- [Exercise instructions] The output should be the listing below, limited to the lines from the one with "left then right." through the one with "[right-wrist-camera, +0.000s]", exact and without pictures.

----------

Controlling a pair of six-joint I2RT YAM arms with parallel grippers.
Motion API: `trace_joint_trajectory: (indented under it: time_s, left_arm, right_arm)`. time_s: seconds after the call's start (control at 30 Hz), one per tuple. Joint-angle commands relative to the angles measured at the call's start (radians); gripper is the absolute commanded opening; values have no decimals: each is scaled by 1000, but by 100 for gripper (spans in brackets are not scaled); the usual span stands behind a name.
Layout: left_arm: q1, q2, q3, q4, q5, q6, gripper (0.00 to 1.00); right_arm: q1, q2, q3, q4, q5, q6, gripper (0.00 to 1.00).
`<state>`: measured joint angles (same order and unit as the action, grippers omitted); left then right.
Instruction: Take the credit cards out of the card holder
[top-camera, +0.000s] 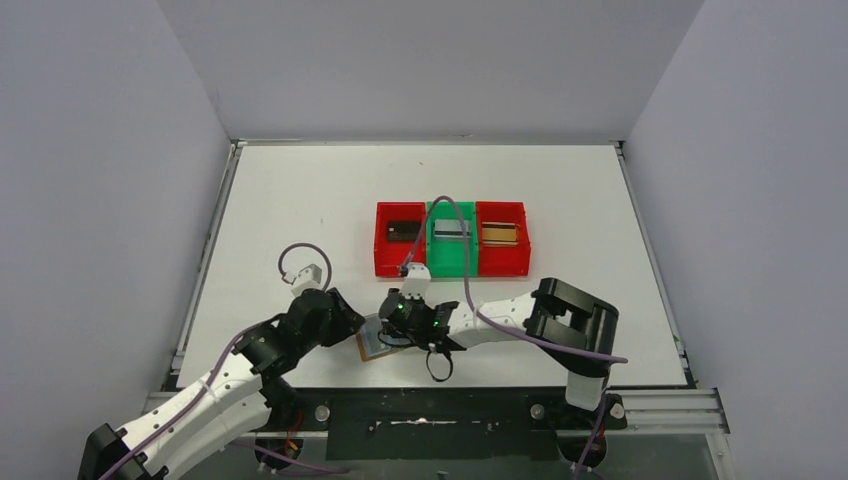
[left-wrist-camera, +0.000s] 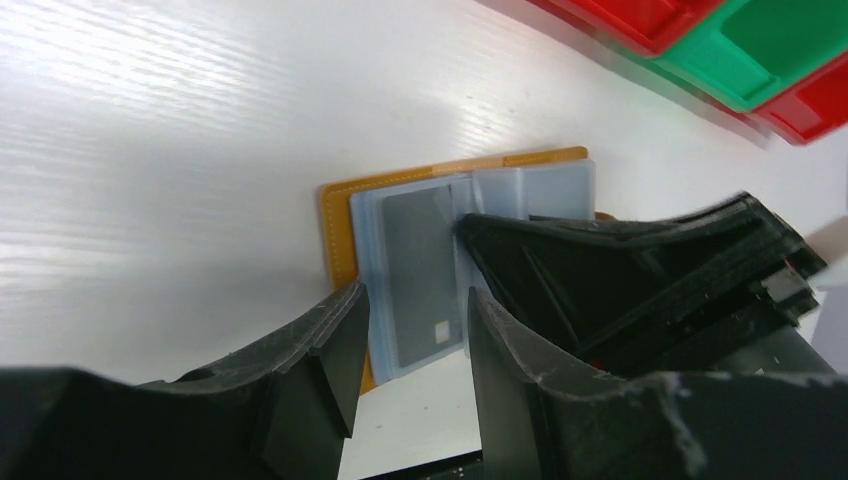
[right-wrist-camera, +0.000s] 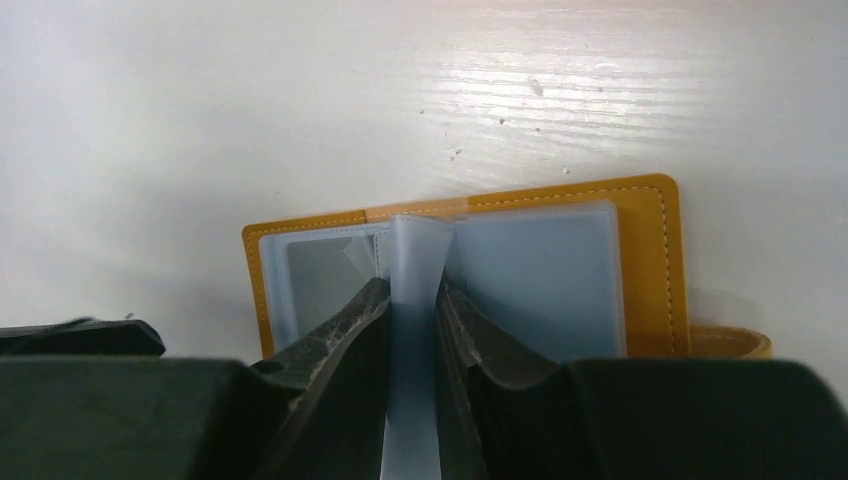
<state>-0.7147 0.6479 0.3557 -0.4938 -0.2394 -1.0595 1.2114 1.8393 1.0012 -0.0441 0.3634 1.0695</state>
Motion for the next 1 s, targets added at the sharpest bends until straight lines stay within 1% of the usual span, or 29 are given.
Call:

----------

- [Reply to the exercise]
`<state>`: measured joint angles (same order and unit as the action, grippers omitted); left then right.
Instruction: Take the credit cards out of the card holder
[top-camera, +0.000s] 
[left-wrist-camera, +0.000s] 
[right-wrist-camera, +0.000s] 

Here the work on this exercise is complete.